Sesuatu yang hinggap dan menyergap kini menguap. Mungkin saja segenggam asa yang kutawarkan padamu telah lenyap seiring terkesiapnya hatiku mencerna kata yang tercuap. Atau saja aku tak terlalu meleburkannya dalam otakku yang selalu berteriak dalam perangkap. Sudah cukup teriris atau sudah terlalu terkikis. Onggokan hitam kecoklatan yang bersemayam dalam rongga dadaku terlalu banyak menangis.

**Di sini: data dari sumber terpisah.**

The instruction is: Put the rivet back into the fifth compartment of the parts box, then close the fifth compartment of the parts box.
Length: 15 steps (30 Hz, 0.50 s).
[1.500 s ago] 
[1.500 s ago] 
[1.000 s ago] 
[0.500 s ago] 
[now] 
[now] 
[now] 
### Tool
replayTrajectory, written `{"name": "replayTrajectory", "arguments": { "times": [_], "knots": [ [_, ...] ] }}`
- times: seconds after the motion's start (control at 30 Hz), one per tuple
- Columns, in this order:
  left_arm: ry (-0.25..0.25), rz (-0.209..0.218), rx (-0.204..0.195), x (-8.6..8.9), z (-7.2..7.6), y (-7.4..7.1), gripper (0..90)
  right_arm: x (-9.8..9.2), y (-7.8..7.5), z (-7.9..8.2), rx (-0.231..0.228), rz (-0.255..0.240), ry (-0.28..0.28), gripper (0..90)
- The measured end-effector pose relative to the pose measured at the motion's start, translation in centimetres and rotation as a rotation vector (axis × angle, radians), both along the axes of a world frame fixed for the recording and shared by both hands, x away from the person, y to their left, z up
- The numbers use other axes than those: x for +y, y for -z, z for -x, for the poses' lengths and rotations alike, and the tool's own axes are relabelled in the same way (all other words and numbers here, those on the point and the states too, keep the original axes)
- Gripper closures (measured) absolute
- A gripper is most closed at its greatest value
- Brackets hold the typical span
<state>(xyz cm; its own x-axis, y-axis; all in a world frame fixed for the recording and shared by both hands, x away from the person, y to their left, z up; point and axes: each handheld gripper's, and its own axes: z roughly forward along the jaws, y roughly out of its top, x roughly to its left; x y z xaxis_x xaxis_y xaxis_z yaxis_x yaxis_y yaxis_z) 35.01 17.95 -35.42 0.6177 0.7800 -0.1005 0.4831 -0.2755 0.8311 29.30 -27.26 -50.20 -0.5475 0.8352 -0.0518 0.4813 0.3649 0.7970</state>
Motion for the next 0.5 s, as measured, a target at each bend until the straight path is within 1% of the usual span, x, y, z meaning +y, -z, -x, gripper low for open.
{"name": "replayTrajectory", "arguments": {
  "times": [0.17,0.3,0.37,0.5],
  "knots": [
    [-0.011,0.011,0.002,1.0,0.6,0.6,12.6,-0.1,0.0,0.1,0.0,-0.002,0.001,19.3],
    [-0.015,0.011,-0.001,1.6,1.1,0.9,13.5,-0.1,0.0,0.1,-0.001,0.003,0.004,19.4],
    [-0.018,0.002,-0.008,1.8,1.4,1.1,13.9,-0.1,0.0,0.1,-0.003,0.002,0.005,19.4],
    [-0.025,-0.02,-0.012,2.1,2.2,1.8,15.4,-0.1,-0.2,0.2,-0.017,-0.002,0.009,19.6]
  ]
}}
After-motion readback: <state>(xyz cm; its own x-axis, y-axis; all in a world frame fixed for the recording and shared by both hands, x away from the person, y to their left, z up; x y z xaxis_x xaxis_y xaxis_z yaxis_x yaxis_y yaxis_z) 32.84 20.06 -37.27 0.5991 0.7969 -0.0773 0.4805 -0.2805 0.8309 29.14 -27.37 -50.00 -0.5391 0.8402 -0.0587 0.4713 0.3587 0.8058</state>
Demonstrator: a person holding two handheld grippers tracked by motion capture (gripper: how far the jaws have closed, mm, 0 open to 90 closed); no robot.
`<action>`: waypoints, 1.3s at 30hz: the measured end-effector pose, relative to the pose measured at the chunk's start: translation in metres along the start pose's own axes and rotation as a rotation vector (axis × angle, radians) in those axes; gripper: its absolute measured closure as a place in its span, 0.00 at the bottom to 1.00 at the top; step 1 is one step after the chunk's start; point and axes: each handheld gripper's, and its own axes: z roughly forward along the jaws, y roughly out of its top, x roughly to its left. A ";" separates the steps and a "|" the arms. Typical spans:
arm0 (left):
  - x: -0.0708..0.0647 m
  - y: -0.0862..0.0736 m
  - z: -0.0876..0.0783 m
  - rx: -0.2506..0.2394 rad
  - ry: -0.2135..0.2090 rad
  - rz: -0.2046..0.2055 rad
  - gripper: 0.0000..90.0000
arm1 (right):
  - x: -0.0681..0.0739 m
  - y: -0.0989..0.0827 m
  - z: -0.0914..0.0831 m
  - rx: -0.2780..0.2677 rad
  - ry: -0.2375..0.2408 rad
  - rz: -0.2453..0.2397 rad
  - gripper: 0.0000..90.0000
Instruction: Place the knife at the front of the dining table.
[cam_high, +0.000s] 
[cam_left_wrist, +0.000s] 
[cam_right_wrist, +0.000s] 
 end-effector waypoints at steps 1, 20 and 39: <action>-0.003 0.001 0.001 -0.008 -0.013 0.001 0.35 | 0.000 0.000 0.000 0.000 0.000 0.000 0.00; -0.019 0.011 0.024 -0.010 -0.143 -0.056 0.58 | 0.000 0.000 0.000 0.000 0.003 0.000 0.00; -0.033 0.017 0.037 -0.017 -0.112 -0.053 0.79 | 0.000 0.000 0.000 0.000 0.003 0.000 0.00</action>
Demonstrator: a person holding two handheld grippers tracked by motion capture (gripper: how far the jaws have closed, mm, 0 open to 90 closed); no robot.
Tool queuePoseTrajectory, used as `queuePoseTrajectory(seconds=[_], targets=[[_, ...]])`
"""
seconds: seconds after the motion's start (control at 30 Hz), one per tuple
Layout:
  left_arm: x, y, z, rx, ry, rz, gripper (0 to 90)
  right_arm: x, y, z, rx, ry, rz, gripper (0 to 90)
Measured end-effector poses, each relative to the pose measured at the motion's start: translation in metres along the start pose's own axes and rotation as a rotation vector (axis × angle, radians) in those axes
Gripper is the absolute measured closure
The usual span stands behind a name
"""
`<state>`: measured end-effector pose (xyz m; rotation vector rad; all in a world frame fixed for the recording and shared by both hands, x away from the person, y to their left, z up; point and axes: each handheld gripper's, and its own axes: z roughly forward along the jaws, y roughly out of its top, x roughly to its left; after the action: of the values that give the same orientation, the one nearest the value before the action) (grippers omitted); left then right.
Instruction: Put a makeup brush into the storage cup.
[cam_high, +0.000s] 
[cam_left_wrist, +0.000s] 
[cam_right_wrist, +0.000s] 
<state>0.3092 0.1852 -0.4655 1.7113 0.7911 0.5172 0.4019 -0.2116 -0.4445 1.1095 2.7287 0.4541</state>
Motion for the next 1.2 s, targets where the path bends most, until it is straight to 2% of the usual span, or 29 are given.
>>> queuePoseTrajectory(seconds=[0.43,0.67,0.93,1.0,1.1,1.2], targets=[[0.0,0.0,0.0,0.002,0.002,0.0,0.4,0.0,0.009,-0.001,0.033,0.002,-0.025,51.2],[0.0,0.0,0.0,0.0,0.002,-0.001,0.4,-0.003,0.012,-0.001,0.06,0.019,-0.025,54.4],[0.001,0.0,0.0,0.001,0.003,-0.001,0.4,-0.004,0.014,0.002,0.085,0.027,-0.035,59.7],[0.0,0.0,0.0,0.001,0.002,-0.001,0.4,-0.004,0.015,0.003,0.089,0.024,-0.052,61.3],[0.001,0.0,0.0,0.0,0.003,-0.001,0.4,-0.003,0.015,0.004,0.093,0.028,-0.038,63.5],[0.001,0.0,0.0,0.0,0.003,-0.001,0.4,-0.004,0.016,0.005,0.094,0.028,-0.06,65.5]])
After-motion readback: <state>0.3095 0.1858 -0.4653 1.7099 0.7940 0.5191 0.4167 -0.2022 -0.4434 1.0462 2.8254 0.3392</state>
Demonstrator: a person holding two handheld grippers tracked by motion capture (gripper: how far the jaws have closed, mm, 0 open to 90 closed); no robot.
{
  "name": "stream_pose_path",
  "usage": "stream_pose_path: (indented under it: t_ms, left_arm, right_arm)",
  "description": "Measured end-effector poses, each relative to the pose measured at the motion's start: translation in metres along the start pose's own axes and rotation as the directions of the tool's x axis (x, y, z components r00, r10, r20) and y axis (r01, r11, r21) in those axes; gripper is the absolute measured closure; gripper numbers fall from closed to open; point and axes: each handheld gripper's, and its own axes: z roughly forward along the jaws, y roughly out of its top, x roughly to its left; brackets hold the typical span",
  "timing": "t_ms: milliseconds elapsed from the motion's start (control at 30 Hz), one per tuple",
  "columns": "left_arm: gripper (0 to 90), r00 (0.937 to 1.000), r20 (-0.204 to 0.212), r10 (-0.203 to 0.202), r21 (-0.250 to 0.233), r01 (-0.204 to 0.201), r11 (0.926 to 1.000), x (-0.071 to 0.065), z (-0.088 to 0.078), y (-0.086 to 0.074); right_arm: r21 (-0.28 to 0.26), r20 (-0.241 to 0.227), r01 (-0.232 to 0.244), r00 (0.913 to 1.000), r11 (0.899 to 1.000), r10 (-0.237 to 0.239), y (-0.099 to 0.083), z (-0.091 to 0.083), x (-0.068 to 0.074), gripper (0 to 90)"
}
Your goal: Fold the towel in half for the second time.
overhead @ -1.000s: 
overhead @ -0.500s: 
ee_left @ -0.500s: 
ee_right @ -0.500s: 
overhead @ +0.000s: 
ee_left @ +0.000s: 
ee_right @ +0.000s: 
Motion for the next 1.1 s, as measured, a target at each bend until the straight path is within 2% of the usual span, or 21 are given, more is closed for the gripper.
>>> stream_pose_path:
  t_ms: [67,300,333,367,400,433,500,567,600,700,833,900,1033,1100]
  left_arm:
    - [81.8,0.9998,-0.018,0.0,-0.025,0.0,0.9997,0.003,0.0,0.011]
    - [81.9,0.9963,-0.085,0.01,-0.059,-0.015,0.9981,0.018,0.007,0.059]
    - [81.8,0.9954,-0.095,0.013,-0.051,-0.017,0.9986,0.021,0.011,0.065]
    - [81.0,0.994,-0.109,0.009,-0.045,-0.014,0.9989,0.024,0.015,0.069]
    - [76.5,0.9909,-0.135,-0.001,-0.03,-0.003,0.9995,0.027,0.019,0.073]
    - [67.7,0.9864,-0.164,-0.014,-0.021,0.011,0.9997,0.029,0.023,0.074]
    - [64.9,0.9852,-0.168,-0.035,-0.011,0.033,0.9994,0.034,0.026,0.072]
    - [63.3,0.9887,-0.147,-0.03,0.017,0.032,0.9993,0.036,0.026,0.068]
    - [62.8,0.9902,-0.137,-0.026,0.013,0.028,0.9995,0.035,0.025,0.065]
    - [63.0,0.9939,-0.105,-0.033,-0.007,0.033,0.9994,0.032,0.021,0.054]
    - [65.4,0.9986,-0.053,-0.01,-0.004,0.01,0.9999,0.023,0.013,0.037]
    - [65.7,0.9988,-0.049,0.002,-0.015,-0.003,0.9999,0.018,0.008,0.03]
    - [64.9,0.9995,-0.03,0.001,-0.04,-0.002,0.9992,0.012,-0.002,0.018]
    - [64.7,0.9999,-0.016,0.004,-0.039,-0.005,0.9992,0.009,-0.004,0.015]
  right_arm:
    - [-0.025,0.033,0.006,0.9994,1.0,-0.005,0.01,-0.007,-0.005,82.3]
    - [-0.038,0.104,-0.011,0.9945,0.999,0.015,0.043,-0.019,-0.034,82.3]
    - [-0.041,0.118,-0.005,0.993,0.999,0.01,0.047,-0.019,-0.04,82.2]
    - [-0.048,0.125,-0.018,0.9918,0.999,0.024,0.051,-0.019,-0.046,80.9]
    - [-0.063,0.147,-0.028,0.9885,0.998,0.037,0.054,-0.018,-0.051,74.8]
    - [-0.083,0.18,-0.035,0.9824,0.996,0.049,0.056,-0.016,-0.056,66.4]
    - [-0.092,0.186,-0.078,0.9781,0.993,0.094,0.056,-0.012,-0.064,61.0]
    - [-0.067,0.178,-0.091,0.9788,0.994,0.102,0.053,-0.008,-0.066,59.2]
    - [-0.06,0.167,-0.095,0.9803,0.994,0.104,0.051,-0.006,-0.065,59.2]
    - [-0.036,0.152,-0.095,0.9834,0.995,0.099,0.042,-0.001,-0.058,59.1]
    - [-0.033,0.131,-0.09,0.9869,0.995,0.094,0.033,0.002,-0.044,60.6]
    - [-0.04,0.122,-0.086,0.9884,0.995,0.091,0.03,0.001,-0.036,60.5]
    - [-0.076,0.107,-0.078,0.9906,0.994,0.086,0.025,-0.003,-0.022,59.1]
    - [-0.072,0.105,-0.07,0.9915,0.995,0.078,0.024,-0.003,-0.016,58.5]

Ada kalanya terbersit sedikit hampa oleh ketakhadiranmu di hari yang menggembala. Ada saatnya terkelabuilah diriku oleh manisnya bibirmu yang mengaduh, membuat bibirku dengan ringannya berlabuh. Ada masanya kulitku meraung meminta sedikit hangat dari belaianmu yang berkelana dalam nadiku yang tercabik hampa. Namun kuharap kini berlalu. Tak ada lagi sekelebat kesadaran yang mengarah pada kecupan merdumu. Meski rindu akan rintihanmu yang memelas rongga keimananku, aku tetap tak akan mengalah. Detik ini ku coba mengeriknya dengan belati. Detik ini akan kucabut akar-akar yang bersemedi. Sayang, kurasa gagal. harusnya tak kucoba merangkai kata-kata yang tersebut sebelumnya. Teringat lagi akan sosokmu yang berang, kecewa akan kesepahamanku yang menjilat. Walah, aku terperangkap lagi dalam jerat. Harusnya tak terbersit menuliskannya dalam serat. Ingin kuraungkan kata Jancuk. Ancuk. Dancuk. Pincuk. Gancuk. Apalagi itu. tak kukenal kata itu sebelumnya. Hanya kata mereka saja yang terdengar penuh amarah ketika mengucapnya, melemparnya ke udara. Aku ikut-ikut saja untuk membuang resahku dalam sela-sela oksigen yang terburai sebebasnya. Marah pada diri sendiri. merah menelaah pada sunyi. Aku terpikat lagi pada pesona hasrat yang terpatri.